### Problem statement
Reproduce all of the data exactly as written.
++++ Data section
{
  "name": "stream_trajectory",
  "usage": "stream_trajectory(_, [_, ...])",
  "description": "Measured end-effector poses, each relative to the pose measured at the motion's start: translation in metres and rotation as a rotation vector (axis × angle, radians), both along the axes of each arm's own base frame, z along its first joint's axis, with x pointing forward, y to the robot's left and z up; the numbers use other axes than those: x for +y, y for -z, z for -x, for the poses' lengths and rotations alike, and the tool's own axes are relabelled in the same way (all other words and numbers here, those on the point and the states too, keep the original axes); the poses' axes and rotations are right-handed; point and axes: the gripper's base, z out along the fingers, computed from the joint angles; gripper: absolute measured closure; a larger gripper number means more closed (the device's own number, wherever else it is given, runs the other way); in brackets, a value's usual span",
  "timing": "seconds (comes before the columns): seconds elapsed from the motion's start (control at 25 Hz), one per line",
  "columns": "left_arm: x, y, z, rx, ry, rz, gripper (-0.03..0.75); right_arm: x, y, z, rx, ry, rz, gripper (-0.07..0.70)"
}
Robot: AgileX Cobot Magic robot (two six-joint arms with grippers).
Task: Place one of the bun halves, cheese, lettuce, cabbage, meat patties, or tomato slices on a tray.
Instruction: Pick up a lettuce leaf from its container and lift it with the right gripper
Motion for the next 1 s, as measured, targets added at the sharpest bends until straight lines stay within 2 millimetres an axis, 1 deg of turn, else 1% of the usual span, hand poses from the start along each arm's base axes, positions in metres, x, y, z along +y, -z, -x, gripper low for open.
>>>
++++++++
### Answer to the exercise
{
  "name": "stream_trajectory",
  "usage": "stream_trajectory(_, [_, ...])",
  "description": "Measured end-effector poses, each relative to the pose measured at the motion's start: translation in metres and rotation as a rotation vector (axis × angle, radians), both along the axes of each arm's own base frame, z along its first joint's axis, with x pointing forward, y to the robot's left and z up; the numbers use other axes than those: x for +y, y for -z, z for -x, for the poses' lengths and rotations alike, and the tool's own axes are relabelled in the same way (all other words and numbers here, those on the point and the states too, keep the original axes); the poses' axes and rotations are right-handed; point and axes: the gripper's base, z out along the fingers, computed from the joint angles; gripper: absolute measured closure; a larger gripper number means more closed (the device's own number, wherever else it is given, runs the other way); in brackets, a value's usual span",
  "timing": "seconds (comes before the columns): seconds elapsed from the motion's start (control at 25 Hz), one per line",
  "columns": "left_arm: x, y, z, rx, ry, rz, gripper (-0.03..0.75); right_arm: x, y, z, rx, ry, rz, gripper (-0.07..0.70)"
}
Robot: AgileX Cobot Magic robot (two six-joint arms with grippers).
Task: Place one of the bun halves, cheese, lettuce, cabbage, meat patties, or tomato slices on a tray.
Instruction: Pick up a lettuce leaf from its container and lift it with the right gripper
Motion for the next 1 s, as measured, targets added at the sharpest bends until straight lines stay within 2 millimetres an axis, 1 deg of turn, else 1% of the usual span, hand poses from the start along each arm's base axes, positions in metres, x, y, z along +y, -z, -x, gripper low for open.
>>>

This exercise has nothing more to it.